* Work order
Below are records; please set down exactly the lines from the first through the one containing "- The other".

Stored dataset items:
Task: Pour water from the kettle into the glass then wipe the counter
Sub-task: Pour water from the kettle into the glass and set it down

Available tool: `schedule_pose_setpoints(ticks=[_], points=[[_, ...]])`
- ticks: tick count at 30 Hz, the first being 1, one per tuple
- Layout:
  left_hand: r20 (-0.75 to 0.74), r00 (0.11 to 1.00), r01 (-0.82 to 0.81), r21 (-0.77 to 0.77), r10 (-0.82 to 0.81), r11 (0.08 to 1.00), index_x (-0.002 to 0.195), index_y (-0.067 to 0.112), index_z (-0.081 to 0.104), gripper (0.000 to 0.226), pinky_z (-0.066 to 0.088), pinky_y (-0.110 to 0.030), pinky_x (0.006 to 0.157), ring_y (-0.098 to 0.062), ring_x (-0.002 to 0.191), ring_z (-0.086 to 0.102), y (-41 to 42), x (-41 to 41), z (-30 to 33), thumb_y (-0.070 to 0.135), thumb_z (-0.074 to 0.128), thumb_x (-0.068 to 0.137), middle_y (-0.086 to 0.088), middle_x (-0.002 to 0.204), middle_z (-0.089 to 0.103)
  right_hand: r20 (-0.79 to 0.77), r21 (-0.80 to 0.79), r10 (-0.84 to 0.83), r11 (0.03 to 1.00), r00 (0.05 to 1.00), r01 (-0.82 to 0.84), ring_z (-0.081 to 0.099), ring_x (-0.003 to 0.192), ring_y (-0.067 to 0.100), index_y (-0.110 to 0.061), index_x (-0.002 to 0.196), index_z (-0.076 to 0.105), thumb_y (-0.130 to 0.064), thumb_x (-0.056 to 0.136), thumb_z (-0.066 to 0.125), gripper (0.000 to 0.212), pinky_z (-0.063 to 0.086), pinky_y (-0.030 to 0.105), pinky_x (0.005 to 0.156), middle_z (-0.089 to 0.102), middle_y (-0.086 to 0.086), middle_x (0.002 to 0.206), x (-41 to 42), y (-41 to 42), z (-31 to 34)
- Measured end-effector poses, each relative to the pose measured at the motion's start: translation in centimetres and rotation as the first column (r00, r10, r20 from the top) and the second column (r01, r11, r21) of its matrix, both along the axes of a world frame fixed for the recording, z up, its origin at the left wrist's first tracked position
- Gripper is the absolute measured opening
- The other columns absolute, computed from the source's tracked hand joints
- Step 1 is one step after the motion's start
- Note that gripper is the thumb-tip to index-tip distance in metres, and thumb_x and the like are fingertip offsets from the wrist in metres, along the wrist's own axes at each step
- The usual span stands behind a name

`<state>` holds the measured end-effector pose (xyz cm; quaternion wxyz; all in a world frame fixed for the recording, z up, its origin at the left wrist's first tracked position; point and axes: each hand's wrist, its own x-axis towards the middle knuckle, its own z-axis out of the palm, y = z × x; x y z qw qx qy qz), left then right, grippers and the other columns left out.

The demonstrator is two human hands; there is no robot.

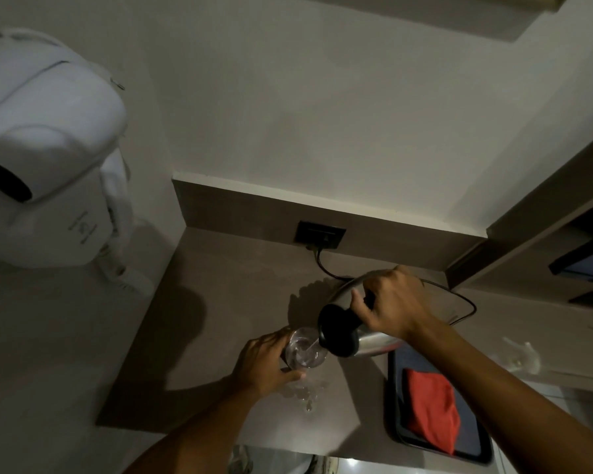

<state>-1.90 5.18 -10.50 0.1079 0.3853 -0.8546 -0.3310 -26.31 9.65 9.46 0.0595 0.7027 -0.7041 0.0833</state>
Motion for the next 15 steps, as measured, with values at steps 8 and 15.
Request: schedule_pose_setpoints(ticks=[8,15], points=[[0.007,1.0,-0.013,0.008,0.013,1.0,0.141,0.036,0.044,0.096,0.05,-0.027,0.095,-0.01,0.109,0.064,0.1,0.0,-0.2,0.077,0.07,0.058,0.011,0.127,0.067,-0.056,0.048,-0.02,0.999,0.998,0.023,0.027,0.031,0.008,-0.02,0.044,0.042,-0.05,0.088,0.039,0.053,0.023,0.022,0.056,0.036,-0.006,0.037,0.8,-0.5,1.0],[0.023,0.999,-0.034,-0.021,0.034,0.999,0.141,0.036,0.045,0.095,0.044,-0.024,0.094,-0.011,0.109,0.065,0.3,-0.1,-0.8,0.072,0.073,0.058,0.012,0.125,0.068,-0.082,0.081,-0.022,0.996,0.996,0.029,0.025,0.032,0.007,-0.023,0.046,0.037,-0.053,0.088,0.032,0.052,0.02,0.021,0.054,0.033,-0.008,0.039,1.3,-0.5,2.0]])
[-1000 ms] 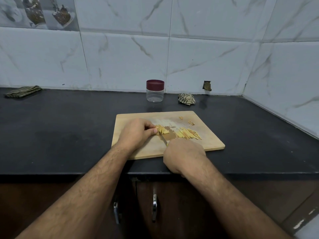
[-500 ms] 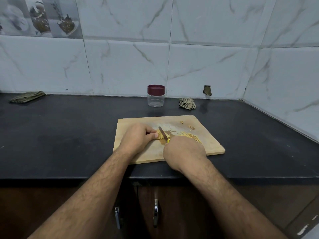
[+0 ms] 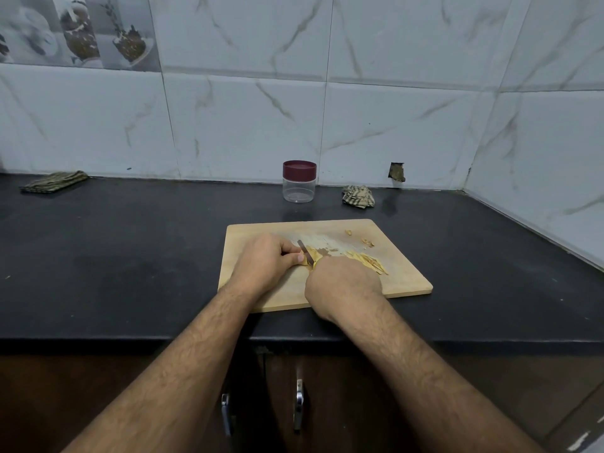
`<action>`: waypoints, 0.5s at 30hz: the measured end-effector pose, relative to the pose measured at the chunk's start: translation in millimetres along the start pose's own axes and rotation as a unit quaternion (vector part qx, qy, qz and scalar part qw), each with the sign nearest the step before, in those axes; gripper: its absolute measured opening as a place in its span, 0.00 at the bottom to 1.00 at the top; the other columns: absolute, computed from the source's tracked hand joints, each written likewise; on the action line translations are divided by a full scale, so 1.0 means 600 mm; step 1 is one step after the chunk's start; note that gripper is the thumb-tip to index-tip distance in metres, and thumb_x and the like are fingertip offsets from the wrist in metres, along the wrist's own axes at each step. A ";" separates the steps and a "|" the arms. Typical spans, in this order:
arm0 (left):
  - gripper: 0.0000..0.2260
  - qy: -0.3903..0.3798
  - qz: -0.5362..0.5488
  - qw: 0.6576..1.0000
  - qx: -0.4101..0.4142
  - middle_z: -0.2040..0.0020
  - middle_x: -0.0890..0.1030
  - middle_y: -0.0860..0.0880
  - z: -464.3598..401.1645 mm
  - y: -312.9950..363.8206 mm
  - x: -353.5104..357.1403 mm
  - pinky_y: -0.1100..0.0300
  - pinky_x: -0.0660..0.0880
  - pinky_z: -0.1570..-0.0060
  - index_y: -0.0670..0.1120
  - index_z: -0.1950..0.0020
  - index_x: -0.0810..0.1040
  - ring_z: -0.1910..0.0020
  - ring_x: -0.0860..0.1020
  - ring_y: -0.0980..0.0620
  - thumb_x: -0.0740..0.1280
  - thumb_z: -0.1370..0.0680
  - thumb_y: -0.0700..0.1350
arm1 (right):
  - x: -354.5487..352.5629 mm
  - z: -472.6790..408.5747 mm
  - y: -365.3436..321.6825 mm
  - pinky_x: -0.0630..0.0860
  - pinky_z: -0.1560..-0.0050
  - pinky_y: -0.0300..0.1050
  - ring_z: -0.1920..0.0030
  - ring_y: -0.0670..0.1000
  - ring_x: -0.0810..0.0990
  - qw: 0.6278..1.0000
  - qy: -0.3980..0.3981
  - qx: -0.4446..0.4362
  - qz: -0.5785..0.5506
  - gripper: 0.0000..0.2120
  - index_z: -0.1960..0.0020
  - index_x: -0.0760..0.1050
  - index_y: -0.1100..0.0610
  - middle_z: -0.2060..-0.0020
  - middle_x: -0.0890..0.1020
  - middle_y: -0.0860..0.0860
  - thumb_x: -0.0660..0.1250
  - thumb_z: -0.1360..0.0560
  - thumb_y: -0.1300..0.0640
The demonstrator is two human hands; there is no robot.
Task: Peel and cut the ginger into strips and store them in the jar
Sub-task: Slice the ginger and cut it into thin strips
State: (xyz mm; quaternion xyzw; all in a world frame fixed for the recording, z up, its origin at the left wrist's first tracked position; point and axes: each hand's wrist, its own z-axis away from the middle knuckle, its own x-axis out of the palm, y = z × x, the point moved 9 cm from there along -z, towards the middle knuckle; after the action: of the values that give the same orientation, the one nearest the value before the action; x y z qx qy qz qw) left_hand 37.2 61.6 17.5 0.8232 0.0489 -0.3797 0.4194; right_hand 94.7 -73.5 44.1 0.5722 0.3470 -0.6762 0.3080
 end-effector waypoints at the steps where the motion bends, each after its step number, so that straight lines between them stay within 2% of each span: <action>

* Solution to the exercise
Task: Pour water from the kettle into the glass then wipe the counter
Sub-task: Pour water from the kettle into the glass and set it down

Available tool: `schedule_pose_setpoints(ticks=[_], points=[[_, ...]])`
- ticks: tick count at 30 Hz, the first being 1, one per tuple
- Layout:
  left_hand: r20 (-0.75 to 0.74), r00 (0.11 to 1.00), r01 (-0.82 to 0.81), r21 (-0.77 to 0.77), r10 (-0.82 to 0.81), r11 (0.08 to 1.00), index_x (-0.002 to 0.195), index_y (-0.067 to 0.112), index_z (-0.081 to 0.104), gripper (0.000 to 0.226), pinky_z (-0.066 to 0.088), pinky_y (-0.110 to 0.030), pinky_x (0.006 to 0.157), ring_y (-0.098 to 0.062), ring_x (-0.002 to 0.191), ring_z (-0.086 to 0.102), y (-41 to 42), x (-41 to 41), z (-30 to 33), thumb_y (-0.070 to 0.135), thumb_z (-0.074 to 0.128), thumb_x (-0.068 to 0.137), middle_y (-0.086 to 0.088), middle_x (-0.002 to 0.204), middle_z (-0.089 to 0.103)
  right_hand: r20 (-0.79 to 0.77), r21 (-0.80 to 0.79), r10 (-0.84 to 0.83), r11 (0.03 to 1.00), r00 (0.05 to 1.00), r01 (-0.82 to 0.84), ring_z (-0.081 to 0.099), ring_x (-0.003 to 0.192), ring_y (-0.067 to 0.100), index_y (-0.110 to 0.061), index_x (-0.002 to 0.196), index_z (-0.076 to 0.105), thumb_y (-0.130 to 0.064), thumb_x (-0.056 to 0.136), thumb_z (-0.066 to 0.125), gripper (0.000 to 0.212), pinky_z (-0.063 to 0.086), pinky_y (-0.030 to 0.105), pinky_x (0.005 to 0.156), middle_z (-0.089 to 0.102), middle_y (-0.086 to 0.086), middle_x (0.002 to 0.206), x (-41 to 42), y (-41 to 42), z (-31 to 34)
- Measured end-effector poses, each relative to the pose measured at the motion's start: translation in centimetres and rotation as the first column (r00, r10, r20 from the top) and the second column (r01, r11, r21) of its matrix, both along the axes of a world frame fixed for the recording, z up, its origin at the left wrist's first tracked position
- Gripper is the absolute measured opening
- The other columns absolute, computed from the source's tracked hand joints

This exercise has no more to it.